You might count the algorithm analysis class as math since it's in both the math and eecs department. Lots of people take both diff eq and linear algebra, and everyone I know also took one statistics class.

http://web.mit.edu/catalog/degre.engin.ch6.html#


At Carnegie Mellon, the following are required:

  * elementary discrete math
  * intermediate discrete math / intro CS theory
  * calculus I
  * calculus II
  * linear algebra
  * probability
  * an "algorithms and complexity" elective:
    combinatorics, graph theory, automata, etc.
I might be missing one or two.


This is assuming you don't count the algorithm design and analysis class as math, or any of the "logic and languages" (Intro PL, constructive logic, Automated program verification, basic logic, computability and incompleteness) as math.

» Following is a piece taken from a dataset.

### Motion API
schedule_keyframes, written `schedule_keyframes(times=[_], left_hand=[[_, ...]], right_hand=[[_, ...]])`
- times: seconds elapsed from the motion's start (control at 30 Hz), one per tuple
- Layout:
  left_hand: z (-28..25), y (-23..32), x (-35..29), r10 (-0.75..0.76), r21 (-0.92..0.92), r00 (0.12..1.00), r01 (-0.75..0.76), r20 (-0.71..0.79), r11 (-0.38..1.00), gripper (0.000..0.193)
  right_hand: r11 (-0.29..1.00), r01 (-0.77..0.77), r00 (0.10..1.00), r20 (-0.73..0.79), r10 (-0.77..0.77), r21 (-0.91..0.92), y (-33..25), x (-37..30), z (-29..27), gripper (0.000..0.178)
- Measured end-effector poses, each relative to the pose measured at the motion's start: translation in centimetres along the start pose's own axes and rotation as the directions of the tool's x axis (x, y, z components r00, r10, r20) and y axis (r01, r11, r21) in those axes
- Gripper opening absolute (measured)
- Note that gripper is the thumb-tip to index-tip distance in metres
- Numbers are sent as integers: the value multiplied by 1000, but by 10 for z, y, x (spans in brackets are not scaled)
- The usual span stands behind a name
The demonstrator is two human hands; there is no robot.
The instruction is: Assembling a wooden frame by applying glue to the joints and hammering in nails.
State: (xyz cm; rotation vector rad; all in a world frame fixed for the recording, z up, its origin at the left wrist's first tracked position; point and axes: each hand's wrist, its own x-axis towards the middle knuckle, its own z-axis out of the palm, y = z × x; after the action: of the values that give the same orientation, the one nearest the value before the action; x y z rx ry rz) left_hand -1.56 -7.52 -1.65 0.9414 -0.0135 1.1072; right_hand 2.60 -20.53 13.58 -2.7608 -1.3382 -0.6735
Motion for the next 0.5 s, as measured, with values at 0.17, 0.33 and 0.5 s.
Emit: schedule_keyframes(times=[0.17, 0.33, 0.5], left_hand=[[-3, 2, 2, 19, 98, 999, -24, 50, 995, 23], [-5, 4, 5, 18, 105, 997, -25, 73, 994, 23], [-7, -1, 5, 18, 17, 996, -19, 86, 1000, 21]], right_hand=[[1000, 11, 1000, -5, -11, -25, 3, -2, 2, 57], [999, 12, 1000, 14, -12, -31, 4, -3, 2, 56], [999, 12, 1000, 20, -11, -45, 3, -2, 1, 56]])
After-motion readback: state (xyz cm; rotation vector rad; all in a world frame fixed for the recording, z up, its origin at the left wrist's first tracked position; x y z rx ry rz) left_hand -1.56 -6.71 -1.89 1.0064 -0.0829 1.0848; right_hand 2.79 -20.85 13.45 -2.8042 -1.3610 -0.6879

Here is what I remember taking for my CS degre at university of KC.

Trigonometry Calculus I Calculus II Calculus III Differential Equations Discrete Algebra I Discrete Algebra II Statistics Applied Probability and Network analysis Numerical Analysis Engineering Physics I Engineering Physics II Algoriths and datastructures


I'm probably going to be the sore one out when people from better schools start posting replies, but at my school which has a very small computer science department (so small that I'm not even doing the CS major even though I'm a professional) only requires:

- Calculus I

- Calculus II

- Introductory Statistics


Somewhat the same here. My state school required these:

- College Algebra (part of the state-mandated core for all degrees)

- Calculus 1

- Discrete Mathematics

- Probability and Statistics (4000-level course)


I completed my graduation last year, the compulsory Math courses at my time were:

- Linear algebra

- Calculus (single variable)

- Discrete mathematics

- Probability & Statistics

- Numerical Methods & transforms


Great to see it completed. The previous draft was salvation for my graph theory course. I think Mathematics for Computer Science offers very good understanding without unnecessary jargon or formalisms that obscure more than they clarify. Truly excellent introduction. In the same spirit I'd like to recommend the books of Walter Warwick Sawyer, and the "How to Ace..." books of Adams/Hass/Thompson.


I took this class (6.042) as a sophomore a few semesters ago. I wasn't terribly good at it. Additionally, the professor and staff were a real pain in the ass, so I didn't really have the best experience. I remember they were writing this text my year. They made us do reading assignments critiquing each section. They were basically having us proofread it for them.


I think this is somewhat standard practice in classes where the prof is writing a book. I think I've done it a couple of times, at least. (By the way, you should've taken it F10!)


>"By the way, you should've taken it F10!"

My god, yes. I wish I would have had the foresight to have done it earlier rather than in the Spring. I am definitely not a fan of TEAL.


Perhaps a stupid question, but does the class at MIT cover this entire textbook in a semester?


Not stupid at all. Yes, as I remember it, this was pretty much all covered in a single, 14-week semester.


Damn, that's a pretty rigorous schedule. I guess that's why MIT is MIT, haha.


I really like this book, it start with the very basics: Discrete Mathematics with Applications (http://www.amazon.com/gp/product/0495391328/ref=oh_o04_s00_i...)


I took this class last semester!

As a mechanical engineering major who is interesting in computer science I really enjoyed it (the Psets were a bit annoying sometimes though). The text is pretty easy to read too.


Was it TEAL last semester? That's really what made me dislike the class the most, as well as the less-than-helpful staff.